Nothing else seemed to be left. He would not have believed that a career could have been snuffed out so quickly. It was only a few weeks ago that his future had been all golden; a great, growing Boston reputation, even extending toward New York. He was one of the rising stars of surgery, a coming man, a magician of the knife, one of these modern gods who take men apart and reconstruct them with improvements. Still well under thirty, he enjoyed the respect, the admiration, the jealousy of men twice his age. His reputation increased; the big checks came in.

And then—a little carelessness or ill luck, an unregarded scratch on a finger that left it poisoned after an operation, and all at once he was confronted with the danger of losing his right hand. Good work had averted that; he recovered, but the poisoning left a slight stiffness of the fingers and thumb, a nervous cramp that would have meant nothing to a carpenter, but was ruin to the delicate craft of a surgeon.

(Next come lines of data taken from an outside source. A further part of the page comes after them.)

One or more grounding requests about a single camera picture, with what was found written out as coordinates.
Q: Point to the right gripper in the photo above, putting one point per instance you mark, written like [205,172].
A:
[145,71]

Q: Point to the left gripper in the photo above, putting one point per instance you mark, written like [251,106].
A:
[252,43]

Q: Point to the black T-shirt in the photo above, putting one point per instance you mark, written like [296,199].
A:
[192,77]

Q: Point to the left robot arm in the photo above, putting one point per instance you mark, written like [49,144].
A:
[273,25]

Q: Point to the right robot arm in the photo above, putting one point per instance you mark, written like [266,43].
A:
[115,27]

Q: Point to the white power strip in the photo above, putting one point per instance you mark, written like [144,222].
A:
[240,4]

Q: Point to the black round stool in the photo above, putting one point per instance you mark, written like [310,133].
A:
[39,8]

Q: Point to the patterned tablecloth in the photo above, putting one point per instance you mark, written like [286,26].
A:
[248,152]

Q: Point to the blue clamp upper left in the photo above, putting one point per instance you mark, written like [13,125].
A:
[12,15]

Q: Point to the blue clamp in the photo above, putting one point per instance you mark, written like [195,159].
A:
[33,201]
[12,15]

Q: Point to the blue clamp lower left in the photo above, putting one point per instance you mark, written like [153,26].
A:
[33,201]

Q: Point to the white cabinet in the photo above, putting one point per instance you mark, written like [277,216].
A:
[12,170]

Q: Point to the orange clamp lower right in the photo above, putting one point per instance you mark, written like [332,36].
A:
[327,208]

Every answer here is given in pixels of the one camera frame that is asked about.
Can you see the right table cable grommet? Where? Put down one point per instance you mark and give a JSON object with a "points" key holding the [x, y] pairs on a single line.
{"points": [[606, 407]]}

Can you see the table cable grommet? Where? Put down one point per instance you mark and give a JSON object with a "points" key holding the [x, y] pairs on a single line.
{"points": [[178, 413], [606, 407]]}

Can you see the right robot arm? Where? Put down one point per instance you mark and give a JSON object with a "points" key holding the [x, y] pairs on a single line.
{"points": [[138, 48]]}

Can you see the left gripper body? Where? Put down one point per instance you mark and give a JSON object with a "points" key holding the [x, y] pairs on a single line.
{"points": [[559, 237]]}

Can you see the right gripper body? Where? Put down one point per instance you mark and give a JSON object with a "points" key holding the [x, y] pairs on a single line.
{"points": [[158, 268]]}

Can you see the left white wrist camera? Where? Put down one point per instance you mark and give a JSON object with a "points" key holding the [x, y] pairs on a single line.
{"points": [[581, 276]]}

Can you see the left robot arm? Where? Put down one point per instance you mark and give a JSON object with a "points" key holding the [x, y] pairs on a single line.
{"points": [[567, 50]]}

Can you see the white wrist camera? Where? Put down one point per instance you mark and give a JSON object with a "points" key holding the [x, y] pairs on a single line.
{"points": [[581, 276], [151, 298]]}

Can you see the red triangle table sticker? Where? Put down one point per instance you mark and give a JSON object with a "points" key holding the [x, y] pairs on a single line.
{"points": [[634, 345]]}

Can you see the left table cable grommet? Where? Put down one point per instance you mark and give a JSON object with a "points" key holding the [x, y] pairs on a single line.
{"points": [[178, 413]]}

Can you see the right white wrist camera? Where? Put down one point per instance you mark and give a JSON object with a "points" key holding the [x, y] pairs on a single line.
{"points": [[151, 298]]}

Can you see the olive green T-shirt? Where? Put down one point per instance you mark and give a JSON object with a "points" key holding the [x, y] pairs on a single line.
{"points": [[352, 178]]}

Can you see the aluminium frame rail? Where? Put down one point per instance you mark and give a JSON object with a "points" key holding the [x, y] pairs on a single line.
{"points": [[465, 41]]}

The bandages were not yet off his hand when the Automotive Fuel Company collapsed, following the disappearance of Arthur Rockett, its promotor, with all the liquid assets. Lang had spent the big checks freely as they came, and his sole investment, amounting to twelve thousand dollars, was in Automotive Fuel. The company had been touted as a good thing by people who should have known better, and wiser men than Lang were bitten.

For Lang the immediate result was a bad nervous breakdown. Winter was coming on. He was ordered to seek a mild climate, a moist, relaxing atmosphere, freedom from work and worry. Eva Morrison was acquainted with all this story, except the fact of his financial collapse, and she had no idea that all he possessed in the world was some fifteen hundred dollars in the Mobile bank.

“You mustn’t give up. You mustn’t bury yourself,” she persisted.

“Why not? It’s as good a life as any, maybe. I was born here in Alabama, you know—took my first diploma in Montgomery. I know the piney-woods country, the big swamps, the bayous and the great rivers, and the queer, good, primitive people. I’ll drive a flivver over the sand roads, and hunt wild turkeys and never get my fees.”

She saw through his affected lightness, and looked at him gravely, her chin on her hands.

“Your hand will get better. Your surgery will come back.”

“Never, or perhaps in years, and what good then? A surgeon has to keep in constant practice, like a pianist.”

Failing to find him at his hotel, persistent Destiny tried again, and a page summoned Lang to the telephone. He was away only a minute, and came back with an odd smile.